Konuştuğumuz rakamlar büyük ancak Beşiktaş’ın borcunun da gelirlerinin 6,37 kat; yani hiç geliri olmasa dahi 6 yılda dahi kapatamayacağını da unutmamak gerekiyor. Bu yüzden Beşiktaş dâhil tüm Türk kulüpleri yönetimlerini geleneksellikten kurtarıp; sadece günün değil gelecek vizyonuna göre yapılandırması gerekiyor.
Beşiktaş özelinden çıkacak olursak; Türk futbolunun borcu ne kadar? Diğer kulüplerde durum nedir?
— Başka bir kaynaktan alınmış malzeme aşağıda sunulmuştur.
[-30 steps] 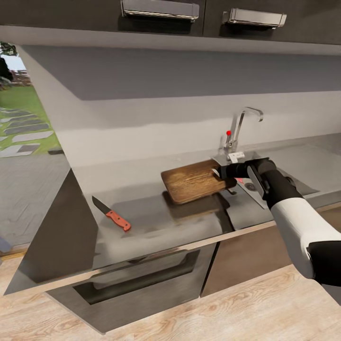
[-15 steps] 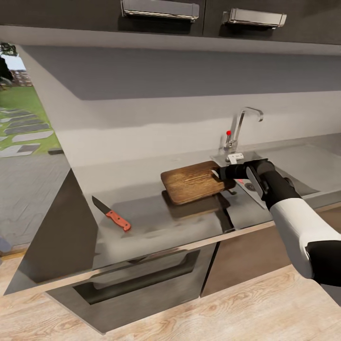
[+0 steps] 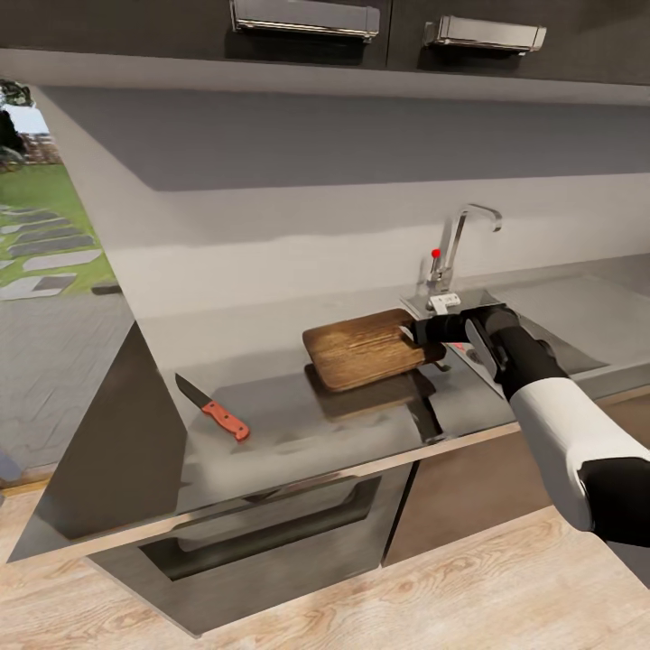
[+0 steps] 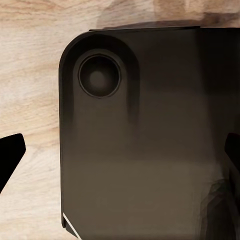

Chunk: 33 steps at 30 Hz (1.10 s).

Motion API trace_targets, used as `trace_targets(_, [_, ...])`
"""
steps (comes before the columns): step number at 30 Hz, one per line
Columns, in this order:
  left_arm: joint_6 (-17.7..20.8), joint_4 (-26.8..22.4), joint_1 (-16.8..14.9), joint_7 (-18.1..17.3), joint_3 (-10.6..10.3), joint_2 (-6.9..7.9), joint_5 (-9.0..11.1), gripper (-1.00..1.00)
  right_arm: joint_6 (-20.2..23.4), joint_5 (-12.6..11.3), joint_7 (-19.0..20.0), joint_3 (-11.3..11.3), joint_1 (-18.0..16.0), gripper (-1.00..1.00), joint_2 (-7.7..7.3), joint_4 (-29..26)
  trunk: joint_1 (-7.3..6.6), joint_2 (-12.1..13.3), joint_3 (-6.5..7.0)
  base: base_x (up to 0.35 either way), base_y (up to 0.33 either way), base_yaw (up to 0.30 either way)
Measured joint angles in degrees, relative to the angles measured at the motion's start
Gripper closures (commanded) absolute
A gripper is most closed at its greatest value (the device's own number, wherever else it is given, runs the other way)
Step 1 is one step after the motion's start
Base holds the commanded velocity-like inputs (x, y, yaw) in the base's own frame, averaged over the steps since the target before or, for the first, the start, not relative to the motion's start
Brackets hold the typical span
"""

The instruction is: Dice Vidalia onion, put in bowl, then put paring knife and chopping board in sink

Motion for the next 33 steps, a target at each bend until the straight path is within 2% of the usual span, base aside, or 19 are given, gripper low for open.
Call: trace_targets(33, [0.0,0.0,0.0,0.0,0.0,0.0,0.0,-1.0,-0.3,0.1,0.0,0.0,0.0,1.0,0.05,4.2,0.0,0.0,0.0,0.0,0.0,0.0])
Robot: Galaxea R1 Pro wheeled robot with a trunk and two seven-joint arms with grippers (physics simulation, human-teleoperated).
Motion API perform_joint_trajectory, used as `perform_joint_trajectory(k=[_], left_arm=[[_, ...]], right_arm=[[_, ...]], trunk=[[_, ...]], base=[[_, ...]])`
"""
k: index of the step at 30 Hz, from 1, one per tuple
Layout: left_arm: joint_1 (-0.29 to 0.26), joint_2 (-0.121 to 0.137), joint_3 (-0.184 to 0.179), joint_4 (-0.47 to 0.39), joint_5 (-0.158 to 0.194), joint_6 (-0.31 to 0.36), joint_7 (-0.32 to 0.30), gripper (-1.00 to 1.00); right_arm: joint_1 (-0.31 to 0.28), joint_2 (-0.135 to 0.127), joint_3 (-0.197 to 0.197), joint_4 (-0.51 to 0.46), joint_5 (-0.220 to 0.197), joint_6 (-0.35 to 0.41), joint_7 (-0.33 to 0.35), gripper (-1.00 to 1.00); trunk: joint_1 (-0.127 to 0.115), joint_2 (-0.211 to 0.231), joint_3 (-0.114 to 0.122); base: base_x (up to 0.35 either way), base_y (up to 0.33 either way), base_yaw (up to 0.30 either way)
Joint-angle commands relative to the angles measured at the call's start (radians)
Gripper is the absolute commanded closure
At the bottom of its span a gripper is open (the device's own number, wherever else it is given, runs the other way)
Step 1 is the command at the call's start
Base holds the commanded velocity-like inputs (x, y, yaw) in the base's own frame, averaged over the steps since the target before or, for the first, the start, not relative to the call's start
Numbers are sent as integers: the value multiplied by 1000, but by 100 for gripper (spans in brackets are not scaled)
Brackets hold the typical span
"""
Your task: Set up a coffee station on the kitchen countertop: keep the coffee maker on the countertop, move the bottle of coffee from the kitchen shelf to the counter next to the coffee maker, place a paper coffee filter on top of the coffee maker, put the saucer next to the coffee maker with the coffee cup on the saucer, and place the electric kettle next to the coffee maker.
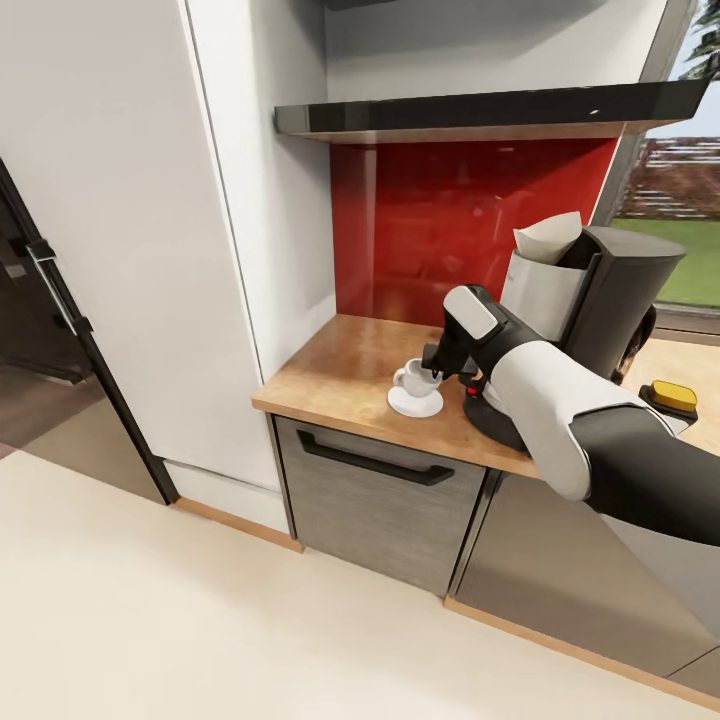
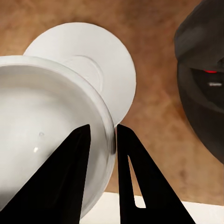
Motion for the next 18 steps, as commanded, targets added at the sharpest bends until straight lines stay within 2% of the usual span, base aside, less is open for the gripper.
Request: perform_joint_trajectory(k=[1, 18], left_arm=[[-1, 0, -3, 2, 4, -4, -3, -100], [-1, 0, -5, 2, 4, -3, -3, -100]], right_arm=[[-1, -1, 7, -1, -12, 3, -7, 100], [-1, -1, 7, -1, -13, 3, -7, 100]], trunk=[[0, -1, -1], [0, -1, -1]], base=[[5, 0, 0], [42, -10, 0]])
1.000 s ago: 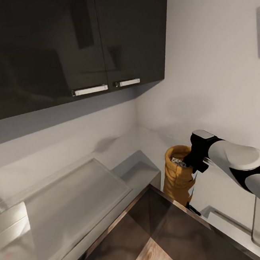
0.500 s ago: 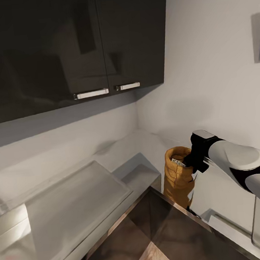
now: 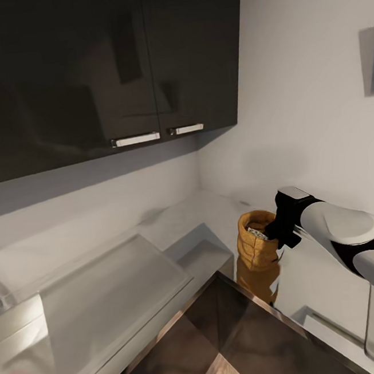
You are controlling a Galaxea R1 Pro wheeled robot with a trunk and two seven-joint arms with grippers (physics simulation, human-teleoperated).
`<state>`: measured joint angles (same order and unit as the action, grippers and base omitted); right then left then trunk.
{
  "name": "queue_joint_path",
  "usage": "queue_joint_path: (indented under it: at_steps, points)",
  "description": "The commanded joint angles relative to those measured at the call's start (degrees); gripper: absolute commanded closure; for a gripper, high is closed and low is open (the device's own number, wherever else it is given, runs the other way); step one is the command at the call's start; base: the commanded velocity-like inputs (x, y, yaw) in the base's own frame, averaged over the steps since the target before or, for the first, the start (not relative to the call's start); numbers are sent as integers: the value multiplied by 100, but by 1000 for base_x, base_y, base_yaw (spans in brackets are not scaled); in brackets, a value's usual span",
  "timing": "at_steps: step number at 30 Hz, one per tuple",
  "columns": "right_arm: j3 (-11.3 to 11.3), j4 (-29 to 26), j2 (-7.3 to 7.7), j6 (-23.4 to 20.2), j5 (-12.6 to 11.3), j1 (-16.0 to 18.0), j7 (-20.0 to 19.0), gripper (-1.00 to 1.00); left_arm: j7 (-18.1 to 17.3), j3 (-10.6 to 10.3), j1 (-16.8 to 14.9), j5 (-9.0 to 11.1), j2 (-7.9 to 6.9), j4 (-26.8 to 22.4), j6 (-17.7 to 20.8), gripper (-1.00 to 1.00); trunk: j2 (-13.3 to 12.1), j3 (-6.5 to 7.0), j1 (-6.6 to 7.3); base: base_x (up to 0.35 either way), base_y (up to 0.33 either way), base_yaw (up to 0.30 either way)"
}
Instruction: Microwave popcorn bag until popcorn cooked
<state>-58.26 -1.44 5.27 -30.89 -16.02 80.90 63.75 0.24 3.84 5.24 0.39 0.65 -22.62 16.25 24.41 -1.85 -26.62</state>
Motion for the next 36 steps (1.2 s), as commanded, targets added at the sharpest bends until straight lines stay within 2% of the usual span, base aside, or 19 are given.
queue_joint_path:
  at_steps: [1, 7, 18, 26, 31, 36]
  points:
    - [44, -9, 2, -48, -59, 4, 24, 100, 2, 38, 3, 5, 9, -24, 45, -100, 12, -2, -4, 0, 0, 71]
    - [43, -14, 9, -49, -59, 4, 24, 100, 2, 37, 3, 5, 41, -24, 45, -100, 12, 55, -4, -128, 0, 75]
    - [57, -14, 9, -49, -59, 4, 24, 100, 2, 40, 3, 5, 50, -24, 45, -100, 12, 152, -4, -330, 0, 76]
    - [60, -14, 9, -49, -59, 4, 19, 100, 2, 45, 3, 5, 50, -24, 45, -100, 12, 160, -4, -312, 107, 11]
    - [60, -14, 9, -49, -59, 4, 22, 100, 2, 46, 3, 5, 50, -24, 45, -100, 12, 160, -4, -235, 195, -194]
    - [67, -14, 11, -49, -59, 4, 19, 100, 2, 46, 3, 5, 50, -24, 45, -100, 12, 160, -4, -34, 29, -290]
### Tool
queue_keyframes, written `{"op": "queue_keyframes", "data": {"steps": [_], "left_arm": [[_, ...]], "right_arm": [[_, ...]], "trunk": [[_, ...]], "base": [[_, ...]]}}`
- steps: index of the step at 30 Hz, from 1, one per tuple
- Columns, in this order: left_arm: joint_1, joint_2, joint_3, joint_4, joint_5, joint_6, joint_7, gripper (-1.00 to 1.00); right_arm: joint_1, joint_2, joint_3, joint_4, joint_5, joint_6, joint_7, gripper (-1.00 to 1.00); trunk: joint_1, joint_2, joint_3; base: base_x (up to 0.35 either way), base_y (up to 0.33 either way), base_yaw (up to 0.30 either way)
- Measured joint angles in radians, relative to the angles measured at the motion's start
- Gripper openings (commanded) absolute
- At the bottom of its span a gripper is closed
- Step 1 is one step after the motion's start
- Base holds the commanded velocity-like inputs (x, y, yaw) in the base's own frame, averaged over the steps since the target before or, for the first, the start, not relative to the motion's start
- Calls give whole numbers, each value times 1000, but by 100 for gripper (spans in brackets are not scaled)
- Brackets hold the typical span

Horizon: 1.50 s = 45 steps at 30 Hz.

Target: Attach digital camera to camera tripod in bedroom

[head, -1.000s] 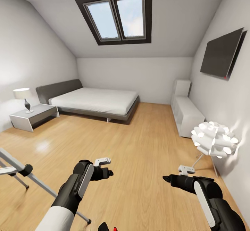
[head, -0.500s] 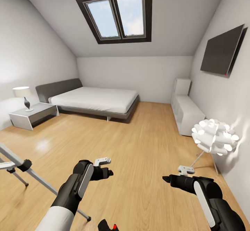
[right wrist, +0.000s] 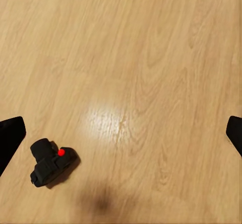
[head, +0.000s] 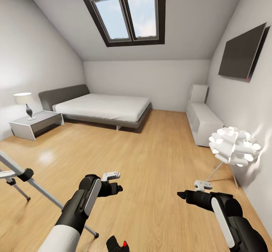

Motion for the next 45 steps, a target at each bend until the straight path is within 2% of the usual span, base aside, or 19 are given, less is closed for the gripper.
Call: {"op": "queue_keyframes", "data": {"steps": [6,11,18,21,24,31,45], "left_arm": [[0,0,0,3,0,0,0,100],[0,1,0,6,-3,0,1,100],[0,4,1,12,-11,-1,9,100],[0,15,1,14,-16,-1,18,100],[0,39,0,18,-19,-1,34,100],[0,78,0,27,-11,0,59,100],[0,86,-1,27,0,2,59,100]], "right_arm": [[0,0,1,-2,0,-2,0,100],[0,1,7,-53,7,-12,0,100],[0,-2,6,-68,11,-6,2,100],[0,-3,5,-69,8,-4,2,100],[0,-5,5,-70,5,-3,2,100],[0,-7,5,-71,0,-1,2,100],[0,-4,5,-70,-2,0,3,100]], "trunk": [[23,-42,-19],[42,-77,-34],[69,-126,-56],[81,-147,-66],[92,-168,-75],[119,-217,-97],[173,-315,-141]], "base": [[0,0,0],[0,0,0],[0,0,0],[0,0,0],[0,0,0],[0,0,0],[0,0,0]]}}
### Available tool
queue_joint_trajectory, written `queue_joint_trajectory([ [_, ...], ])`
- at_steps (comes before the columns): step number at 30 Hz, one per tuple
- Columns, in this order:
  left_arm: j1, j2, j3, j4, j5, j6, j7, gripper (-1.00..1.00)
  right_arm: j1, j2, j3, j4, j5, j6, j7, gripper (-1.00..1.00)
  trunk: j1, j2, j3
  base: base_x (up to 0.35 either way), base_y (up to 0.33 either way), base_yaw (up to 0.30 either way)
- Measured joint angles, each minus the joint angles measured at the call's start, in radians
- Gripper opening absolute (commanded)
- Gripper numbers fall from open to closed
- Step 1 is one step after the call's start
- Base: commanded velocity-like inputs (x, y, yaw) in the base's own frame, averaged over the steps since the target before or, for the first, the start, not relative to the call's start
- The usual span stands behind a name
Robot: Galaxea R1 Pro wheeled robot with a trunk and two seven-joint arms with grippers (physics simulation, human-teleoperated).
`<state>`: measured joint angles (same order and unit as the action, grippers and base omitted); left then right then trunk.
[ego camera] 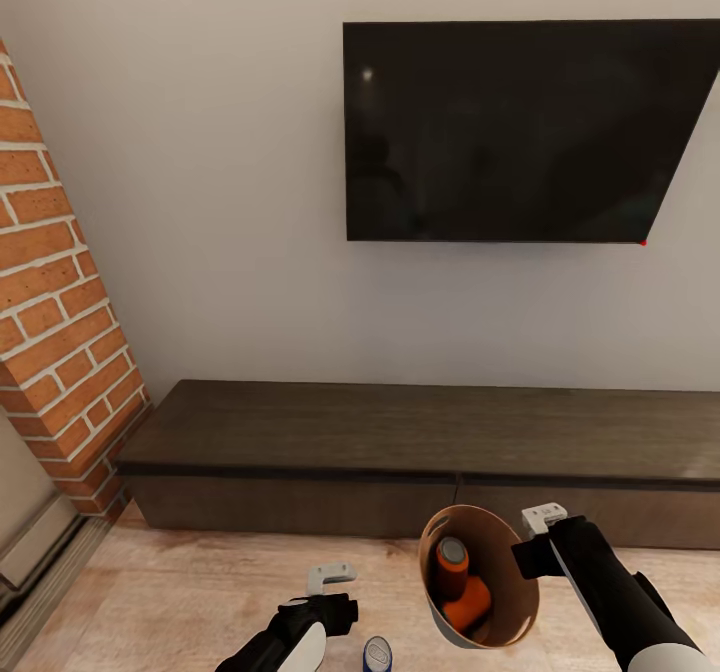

4 büyüklerin borcu 15 milyarın üzerinde
Bugün itibarıyla yıllık geliri 6 milyar TL olan 19 Süper Lig kulübünün borcu 18 milyar TL’yi aştı. Söz konusu bu 18 milyar TL’nin 15,5 milyar TL’si 4 büyük futbol kulübüne ait. Borcu en yüksek olan kulüp 5,4 milyar TL ile Fenerbahçe olurken; Fenerbahçe’yi 4,15 milyar TL ile Beşiktaş, 3 milyar TL ile Galatasaray, 1,7 milyar TL ile Trabzon izliyor. Kalan 15 kulübün toplam borcu ise 2,5 milyar TL seviyesindedir. Yayın gelirleri de sabitlediğinden dolayı gelirlerinin %80-90’ı TL ama giderlerinin de %80-90’ı döviz oldu. Bununla birlikte Covid-19’un da etkisi birleşince ekonomik kriz içerisindeki kulüplerde kriz daha da derinleşti.
Tüm kulüplerdeki çözüm hemen hemen aynı. Profesyonel organizasyon yapıları ile uzun vadeli bir planlama yapılmalı ve uygulanmalı. Her geçen gün kulüplerin aleyhine oluyor ve durum daha da kötüleşiyor.